Transcribe exactly the lines that fall between the one holding "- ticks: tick" and the one holding "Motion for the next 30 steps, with", inclusive, from the entries below.

Data entries
·····
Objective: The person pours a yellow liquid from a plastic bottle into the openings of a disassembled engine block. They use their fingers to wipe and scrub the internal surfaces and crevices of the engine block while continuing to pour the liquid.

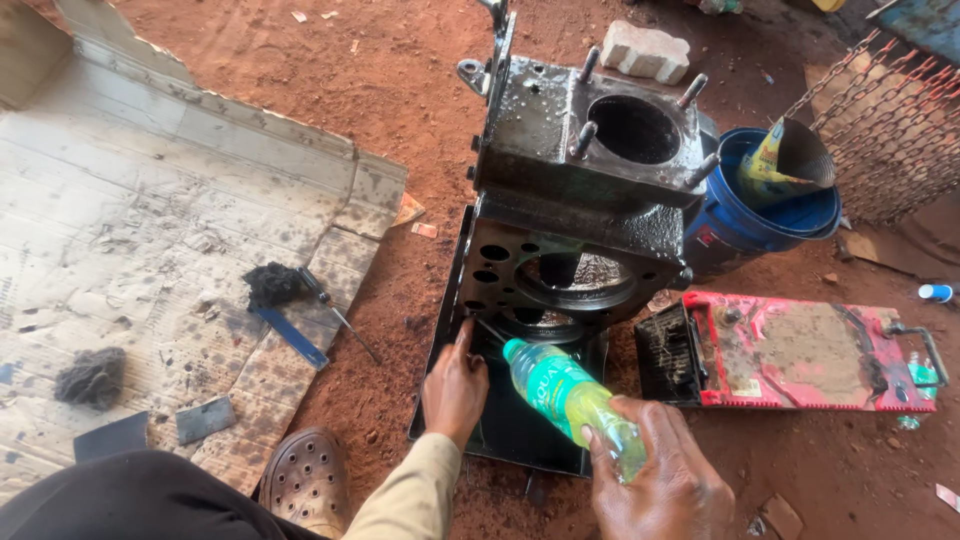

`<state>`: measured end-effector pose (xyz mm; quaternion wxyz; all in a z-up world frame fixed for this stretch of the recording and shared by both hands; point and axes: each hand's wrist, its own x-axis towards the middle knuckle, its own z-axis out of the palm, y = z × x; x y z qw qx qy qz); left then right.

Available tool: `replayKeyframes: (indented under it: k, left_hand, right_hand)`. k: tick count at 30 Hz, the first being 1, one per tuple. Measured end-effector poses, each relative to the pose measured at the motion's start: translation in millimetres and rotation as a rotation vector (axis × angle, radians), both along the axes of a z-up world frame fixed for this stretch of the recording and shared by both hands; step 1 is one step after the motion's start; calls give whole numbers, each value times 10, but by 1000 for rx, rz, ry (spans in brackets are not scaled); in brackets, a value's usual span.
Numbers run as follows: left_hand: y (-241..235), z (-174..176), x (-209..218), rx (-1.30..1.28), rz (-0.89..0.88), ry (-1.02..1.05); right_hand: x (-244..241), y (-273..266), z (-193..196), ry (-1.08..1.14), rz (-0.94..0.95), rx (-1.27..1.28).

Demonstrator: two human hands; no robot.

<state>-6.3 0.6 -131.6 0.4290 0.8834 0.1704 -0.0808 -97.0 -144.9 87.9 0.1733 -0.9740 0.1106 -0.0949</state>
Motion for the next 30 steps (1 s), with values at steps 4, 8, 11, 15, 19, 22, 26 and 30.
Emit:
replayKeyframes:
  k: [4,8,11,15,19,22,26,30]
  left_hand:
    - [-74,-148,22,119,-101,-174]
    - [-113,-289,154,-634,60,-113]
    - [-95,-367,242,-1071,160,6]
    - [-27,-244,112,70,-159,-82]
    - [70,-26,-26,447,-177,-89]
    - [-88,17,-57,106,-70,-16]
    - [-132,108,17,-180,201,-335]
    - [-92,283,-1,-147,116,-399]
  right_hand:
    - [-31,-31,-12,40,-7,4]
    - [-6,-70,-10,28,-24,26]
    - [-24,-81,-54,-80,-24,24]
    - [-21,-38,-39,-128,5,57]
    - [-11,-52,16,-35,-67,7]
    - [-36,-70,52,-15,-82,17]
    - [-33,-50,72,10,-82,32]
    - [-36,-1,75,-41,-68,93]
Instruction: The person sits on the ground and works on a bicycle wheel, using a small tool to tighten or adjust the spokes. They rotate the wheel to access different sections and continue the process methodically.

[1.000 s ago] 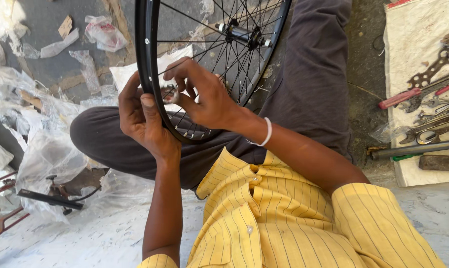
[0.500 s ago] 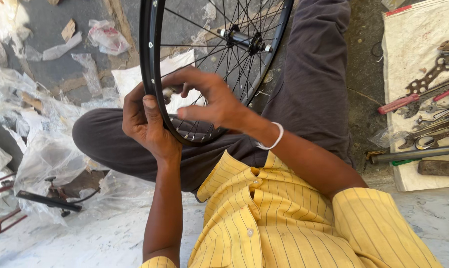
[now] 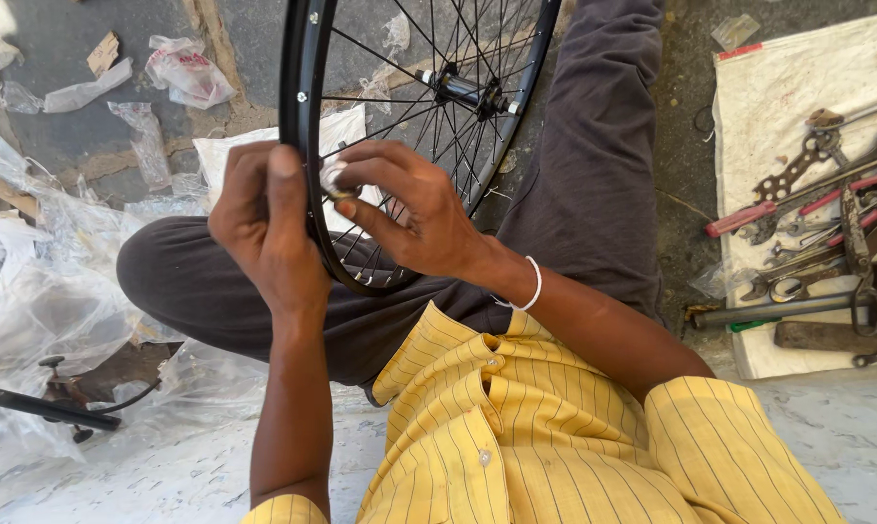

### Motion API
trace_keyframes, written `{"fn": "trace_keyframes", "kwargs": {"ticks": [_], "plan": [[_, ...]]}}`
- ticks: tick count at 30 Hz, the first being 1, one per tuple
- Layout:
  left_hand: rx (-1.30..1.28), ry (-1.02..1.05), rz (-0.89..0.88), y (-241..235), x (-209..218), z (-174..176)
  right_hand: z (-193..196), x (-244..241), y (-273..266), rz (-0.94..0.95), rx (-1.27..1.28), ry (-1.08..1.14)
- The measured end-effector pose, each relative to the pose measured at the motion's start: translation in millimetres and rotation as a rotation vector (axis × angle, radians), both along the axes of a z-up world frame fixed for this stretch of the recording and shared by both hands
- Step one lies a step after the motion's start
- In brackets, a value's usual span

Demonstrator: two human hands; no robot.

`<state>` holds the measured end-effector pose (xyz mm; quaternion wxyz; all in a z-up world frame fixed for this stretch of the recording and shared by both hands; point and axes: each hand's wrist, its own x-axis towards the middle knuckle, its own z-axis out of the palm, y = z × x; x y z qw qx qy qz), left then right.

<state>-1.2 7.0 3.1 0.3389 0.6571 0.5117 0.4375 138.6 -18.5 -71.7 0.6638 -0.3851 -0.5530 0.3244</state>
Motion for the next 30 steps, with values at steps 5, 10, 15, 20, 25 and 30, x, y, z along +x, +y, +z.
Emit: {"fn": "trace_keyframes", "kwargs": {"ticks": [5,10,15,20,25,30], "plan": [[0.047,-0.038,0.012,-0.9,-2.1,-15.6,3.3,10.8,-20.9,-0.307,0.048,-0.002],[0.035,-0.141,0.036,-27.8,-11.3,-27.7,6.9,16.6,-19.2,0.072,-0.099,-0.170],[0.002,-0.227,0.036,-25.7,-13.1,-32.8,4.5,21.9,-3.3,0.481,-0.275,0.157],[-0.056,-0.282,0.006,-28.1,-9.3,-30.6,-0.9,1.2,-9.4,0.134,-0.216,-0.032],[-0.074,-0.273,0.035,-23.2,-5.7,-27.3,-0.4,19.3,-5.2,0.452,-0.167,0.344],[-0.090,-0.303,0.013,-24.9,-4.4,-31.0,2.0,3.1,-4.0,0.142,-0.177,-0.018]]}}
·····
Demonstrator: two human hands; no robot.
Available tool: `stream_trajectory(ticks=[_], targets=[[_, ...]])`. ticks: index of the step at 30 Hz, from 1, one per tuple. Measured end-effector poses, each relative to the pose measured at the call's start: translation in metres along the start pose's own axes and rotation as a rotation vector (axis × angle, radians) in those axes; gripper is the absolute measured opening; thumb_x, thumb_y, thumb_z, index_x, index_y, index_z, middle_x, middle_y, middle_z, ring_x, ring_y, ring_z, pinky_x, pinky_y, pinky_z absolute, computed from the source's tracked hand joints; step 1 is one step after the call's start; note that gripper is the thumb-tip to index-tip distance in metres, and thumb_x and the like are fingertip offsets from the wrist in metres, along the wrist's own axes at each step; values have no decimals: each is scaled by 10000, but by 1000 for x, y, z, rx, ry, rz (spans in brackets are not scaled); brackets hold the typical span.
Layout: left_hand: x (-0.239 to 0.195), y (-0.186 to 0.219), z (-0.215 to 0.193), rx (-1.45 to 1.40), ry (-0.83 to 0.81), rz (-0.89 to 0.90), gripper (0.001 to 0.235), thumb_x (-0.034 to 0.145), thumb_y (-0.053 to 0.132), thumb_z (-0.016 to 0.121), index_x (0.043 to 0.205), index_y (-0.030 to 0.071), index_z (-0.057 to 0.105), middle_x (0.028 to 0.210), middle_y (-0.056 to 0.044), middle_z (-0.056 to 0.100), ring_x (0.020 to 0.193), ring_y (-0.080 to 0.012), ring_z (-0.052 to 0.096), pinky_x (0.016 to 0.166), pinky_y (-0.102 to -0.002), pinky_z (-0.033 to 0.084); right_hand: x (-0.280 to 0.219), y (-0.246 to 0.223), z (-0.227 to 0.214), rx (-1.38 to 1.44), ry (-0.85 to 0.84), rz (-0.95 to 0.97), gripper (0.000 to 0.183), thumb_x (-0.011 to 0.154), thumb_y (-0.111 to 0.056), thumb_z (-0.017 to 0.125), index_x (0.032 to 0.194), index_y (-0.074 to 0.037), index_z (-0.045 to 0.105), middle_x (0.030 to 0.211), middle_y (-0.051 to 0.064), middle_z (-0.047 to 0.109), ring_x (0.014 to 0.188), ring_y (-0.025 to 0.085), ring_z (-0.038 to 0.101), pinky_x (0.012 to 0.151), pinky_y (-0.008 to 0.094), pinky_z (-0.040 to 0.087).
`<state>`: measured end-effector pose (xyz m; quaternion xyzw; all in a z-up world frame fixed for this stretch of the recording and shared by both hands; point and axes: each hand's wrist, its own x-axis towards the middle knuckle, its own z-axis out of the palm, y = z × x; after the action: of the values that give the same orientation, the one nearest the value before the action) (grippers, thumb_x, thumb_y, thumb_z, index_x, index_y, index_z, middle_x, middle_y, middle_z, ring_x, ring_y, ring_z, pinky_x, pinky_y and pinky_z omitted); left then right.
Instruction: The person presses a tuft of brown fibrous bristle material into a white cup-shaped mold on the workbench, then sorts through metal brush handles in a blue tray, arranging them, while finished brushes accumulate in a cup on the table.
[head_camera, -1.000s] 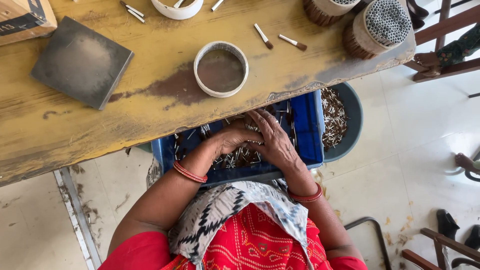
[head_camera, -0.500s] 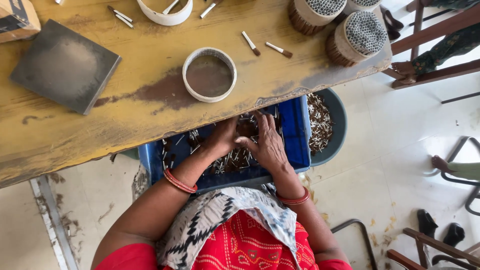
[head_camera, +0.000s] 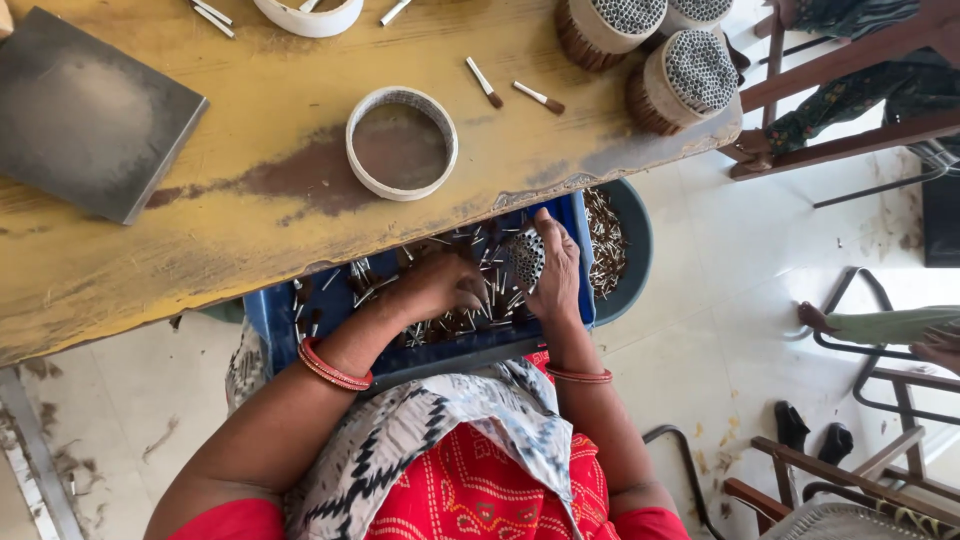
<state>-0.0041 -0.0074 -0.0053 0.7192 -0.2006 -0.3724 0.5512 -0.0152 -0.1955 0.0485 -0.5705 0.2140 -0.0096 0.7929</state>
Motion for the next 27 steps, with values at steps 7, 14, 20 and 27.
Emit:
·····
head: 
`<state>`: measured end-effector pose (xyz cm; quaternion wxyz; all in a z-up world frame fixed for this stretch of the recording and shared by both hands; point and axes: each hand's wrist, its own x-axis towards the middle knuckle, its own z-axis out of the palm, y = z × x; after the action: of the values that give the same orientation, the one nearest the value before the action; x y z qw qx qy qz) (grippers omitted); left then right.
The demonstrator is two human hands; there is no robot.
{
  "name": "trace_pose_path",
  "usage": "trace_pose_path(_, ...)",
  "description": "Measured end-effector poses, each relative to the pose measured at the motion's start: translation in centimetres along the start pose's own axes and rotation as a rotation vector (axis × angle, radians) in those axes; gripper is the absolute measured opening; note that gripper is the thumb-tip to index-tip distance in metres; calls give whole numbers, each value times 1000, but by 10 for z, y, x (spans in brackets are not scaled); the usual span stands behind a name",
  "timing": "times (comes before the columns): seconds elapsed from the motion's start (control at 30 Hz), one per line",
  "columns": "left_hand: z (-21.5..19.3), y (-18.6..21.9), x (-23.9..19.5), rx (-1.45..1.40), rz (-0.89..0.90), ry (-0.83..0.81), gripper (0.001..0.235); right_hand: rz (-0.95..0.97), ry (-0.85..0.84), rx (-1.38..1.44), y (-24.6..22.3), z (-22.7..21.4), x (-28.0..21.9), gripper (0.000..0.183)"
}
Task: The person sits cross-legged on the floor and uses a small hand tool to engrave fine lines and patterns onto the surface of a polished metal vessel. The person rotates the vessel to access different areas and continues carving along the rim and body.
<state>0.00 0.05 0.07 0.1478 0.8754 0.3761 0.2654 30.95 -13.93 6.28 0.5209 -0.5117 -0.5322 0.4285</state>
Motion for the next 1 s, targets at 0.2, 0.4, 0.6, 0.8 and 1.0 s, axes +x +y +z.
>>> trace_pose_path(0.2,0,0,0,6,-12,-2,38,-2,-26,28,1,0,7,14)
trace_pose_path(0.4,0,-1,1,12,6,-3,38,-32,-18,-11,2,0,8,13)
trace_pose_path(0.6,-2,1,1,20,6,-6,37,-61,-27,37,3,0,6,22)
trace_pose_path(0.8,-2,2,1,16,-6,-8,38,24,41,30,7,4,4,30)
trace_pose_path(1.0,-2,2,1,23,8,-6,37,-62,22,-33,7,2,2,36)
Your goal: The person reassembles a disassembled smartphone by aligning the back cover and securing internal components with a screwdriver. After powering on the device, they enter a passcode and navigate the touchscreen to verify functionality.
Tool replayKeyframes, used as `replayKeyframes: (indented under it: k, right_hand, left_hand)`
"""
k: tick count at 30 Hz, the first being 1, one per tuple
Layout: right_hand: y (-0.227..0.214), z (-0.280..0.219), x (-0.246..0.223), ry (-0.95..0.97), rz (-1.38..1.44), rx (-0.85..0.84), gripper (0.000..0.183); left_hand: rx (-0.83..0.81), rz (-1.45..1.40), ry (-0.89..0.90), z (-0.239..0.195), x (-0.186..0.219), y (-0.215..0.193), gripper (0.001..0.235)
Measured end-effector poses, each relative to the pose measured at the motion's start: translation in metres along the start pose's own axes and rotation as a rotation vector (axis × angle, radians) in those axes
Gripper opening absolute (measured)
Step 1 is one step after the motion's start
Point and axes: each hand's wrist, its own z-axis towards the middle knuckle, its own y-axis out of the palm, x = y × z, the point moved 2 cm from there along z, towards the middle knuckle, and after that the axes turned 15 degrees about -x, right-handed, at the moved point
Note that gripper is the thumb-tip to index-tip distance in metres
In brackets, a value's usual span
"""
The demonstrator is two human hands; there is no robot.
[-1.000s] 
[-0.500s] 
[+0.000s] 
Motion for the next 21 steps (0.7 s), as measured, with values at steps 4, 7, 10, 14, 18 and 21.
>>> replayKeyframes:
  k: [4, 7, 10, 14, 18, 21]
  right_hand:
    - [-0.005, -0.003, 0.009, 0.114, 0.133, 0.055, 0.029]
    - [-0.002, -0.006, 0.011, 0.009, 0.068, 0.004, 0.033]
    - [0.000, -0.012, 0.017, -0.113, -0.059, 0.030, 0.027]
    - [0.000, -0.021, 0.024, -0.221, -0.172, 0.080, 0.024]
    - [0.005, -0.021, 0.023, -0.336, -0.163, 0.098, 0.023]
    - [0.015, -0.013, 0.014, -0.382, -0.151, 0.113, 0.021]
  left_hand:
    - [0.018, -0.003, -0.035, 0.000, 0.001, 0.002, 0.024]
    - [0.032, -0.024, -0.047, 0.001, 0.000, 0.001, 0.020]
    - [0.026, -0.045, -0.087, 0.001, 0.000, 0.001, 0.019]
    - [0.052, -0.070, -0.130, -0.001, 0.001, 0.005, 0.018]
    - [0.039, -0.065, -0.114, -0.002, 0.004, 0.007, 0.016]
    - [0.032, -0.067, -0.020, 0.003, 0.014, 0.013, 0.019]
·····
(Expected answer)
- ticks: tick count at 30 Hz, the first being 1, one per tuple
- Layout:
  left_hand: rx (-1.30..1.28), ry (-1.02..1.05), rz (-0.89..0.88), y (-241..235), x (-209..218), z (-174..176)
  right_hand: z (-193..196), x (-244..241), y (-273..266), rz (-0.94..0.95), rx (-1.27..1.28), ry (-1.08..1.14)
- The measured end-effector pose, each relative to the pose measured at the motion's start: translation in millimetres and rotation as a rotation vector (axis × angle, radians), both along the axes of a z-up world frame fixed for this stretch of the recording and shared by both hands
- Step one lies a step after the motion's start
- In brackets, a value's usual span

Demonstrator: two human hands; no robot.

`<state>` holds the measured end-effector pose (xyz mm; quaternion wxyz; all in a z-up world frame fixed for this stretch of the recording and shared by both hands; point and axes: each hand's wrist, its own x-axis towards the middle knuckle, its own z-axis out of the palm, y = z × x; x y z qw qx qy qz), left then right.

<state>-1.2 7.0 3.1 0.3389 0.6571 0.5117 0.4375 138.6 -18.5 -71.7 0.6638 -0.3851 -0.5530 0.3244</state>
Motion for the next 30 steps, with values at steps 5, 10, 15, 20, 25 and 30, x, y, z along +x, +y, +z.

The answer is finished.